* **Task brief**
Your task is to repeat the lines below exactly, excluding any pictures they contain.

* **Source data**

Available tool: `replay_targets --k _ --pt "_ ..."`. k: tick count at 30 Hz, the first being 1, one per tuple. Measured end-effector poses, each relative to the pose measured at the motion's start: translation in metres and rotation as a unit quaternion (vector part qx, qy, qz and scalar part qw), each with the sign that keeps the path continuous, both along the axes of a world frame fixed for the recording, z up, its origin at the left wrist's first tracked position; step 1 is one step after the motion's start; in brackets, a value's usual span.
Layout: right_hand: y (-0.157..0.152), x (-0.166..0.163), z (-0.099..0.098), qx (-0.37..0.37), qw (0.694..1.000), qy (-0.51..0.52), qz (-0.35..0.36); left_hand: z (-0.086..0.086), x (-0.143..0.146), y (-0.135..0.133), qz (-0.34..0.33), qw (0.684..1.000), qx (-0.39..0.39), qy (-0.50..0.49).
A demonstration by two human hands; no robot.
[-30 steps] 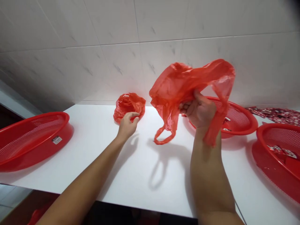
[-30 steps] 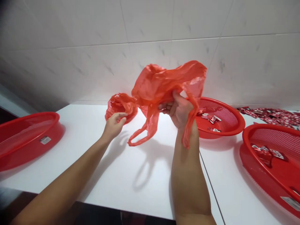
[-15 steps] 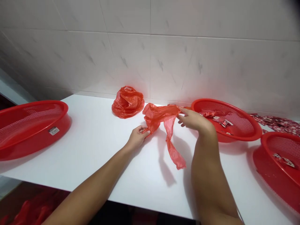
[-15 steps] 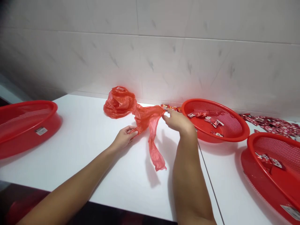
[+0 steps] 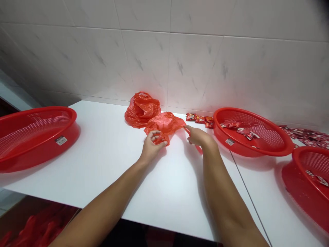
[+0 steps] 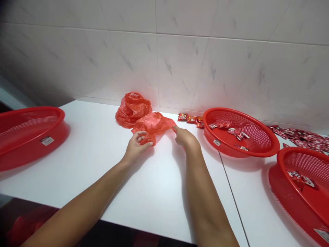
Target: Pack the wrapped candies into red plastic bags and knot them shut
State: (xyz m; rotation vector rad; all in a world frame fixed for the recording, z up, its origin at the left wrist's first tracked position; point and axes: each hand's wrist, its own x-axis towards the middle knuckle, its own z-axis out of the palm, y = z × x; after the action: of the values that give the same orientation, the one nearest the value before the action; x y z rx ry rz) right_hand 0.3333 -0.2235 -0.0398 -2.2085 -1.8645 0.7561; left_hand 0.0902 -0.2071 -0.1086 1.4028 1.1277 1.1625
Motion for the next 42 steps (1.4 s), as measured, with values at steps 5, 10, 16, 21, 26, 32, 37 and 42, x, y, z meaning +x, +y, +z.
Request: replay_targets --k 5,10,16,21,26,32,37,42 --pt "-0.015 0.031 0.021 -0.009 1.000 0.002 -0.026 0.005 -0.010 0.009 0.095 0.995 -0.014 0.004" --pt "-0.032 0.051 0.037 0.012 0.998 0.005 -0.062 0.013 -0.022 0.026 0.203 0.977 0.063 -0.021" --pt "-0.034 0.049 0.040 -0.032 0.997 -0.044 -0.052 0.018 -0.039 0.035 0.309 0.933 0.180 0.030" --pt "-0.028 0.033 0.044 -0.027 0.997 -0.058 -0.038 0.011 -0.016 0.001 0.141 0.907 0.366 0.153" --pt "-0.030 0.022 0.048 -0.038 0.997 -0.048 -0.038 -0.007 0.013 -0.012 -0.132 0.918 0.249 0.279" --pt "-0.035 0.030 0.048 -0.031 0.996 -0.079 -0.022 -0.023 0.003 0.006 -0.019 0.869 0.176 0.462" --pt "-0.044 0.021 0.060 0.036 0.996 -0.081 -0.033 -0.018 -0.006 0.009 0.030 0.851 0.157 0.500" --pt "-0.048 -0.037 0.054 0.113 0.975 0.083 0.173 -0.012 -0.002 0.002 0.011 0.876 0.151 0.458"
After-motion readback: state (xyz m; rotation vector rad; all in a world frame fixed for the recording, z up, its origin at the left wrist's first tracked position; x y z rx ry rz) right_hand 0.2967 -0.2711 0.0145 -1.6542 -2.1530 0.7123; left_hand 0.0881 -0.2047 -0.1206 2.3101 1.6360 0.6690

* **Solution to this exercise**
Available tool: `replay_targets --k _ --pt "_ ..."`. k: tick count at 30 Hz, the first being 1, one per tuple. Measured end-effector poses, each relative to the pose measured at the motion's start: translation in metres and rotation as a unit quaternion (vector part qx, qy, qz and scalar part qw), each with the sign that keeps the path continuous, both along the axes of a world frame fixed for the recording, z up, its origin at the left wrist's first tracked position; step 1 is one step after the motion's start; in brackets, a value's usual span.
Layout: right_hand: y (-0.157..0.152), x (-0.166..0.163), z (-0.099..0.098), qx (-0.37..0.37), qw (0.694..1.000), qy (-0.51..0.52), qz (-0.35..0.36); left_hand: z (-0.086..0.086), x (-0.143..0.146), y (-0.135..0.133), qz (-0.34..0.33), qw (0.684..1.000), qx (-0.39..0.39), qy (-0.50..0.49).
A demonstration by two human hands; no robot.
[-30 steps] 
[-30 steps] 
[-15 steps] 
[-15 steps] 
[+0 steps] 
[+0 steps] 
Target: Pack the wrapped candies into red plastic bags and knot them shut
State: (xyz m; rotation vector rad; all in a world frame fixed for the recording, z up, its origin at the left wrist's first tracked position; point and axes: each hand's wrist, its own x-axis towards the middle knuckle, its own z-axis out of the palm, y = z × x; after the action: of the values that give the same orientation, the one nearest the value before the action; x y z rx ry rz) right_hand 0.3333 -0.2235 -0.0398 -2.2085 -1.8645 0.7561; left_hand 0.0902 -0.2071 -0.1086 1.4028 1.1277 1.1625
Motion for the next 42 steps (1.4 s), as measured, with values at steps 5, 10, 16, 21, 26, 32, 37 and 42, x, y, z meaning +x, +y, +z.
Request: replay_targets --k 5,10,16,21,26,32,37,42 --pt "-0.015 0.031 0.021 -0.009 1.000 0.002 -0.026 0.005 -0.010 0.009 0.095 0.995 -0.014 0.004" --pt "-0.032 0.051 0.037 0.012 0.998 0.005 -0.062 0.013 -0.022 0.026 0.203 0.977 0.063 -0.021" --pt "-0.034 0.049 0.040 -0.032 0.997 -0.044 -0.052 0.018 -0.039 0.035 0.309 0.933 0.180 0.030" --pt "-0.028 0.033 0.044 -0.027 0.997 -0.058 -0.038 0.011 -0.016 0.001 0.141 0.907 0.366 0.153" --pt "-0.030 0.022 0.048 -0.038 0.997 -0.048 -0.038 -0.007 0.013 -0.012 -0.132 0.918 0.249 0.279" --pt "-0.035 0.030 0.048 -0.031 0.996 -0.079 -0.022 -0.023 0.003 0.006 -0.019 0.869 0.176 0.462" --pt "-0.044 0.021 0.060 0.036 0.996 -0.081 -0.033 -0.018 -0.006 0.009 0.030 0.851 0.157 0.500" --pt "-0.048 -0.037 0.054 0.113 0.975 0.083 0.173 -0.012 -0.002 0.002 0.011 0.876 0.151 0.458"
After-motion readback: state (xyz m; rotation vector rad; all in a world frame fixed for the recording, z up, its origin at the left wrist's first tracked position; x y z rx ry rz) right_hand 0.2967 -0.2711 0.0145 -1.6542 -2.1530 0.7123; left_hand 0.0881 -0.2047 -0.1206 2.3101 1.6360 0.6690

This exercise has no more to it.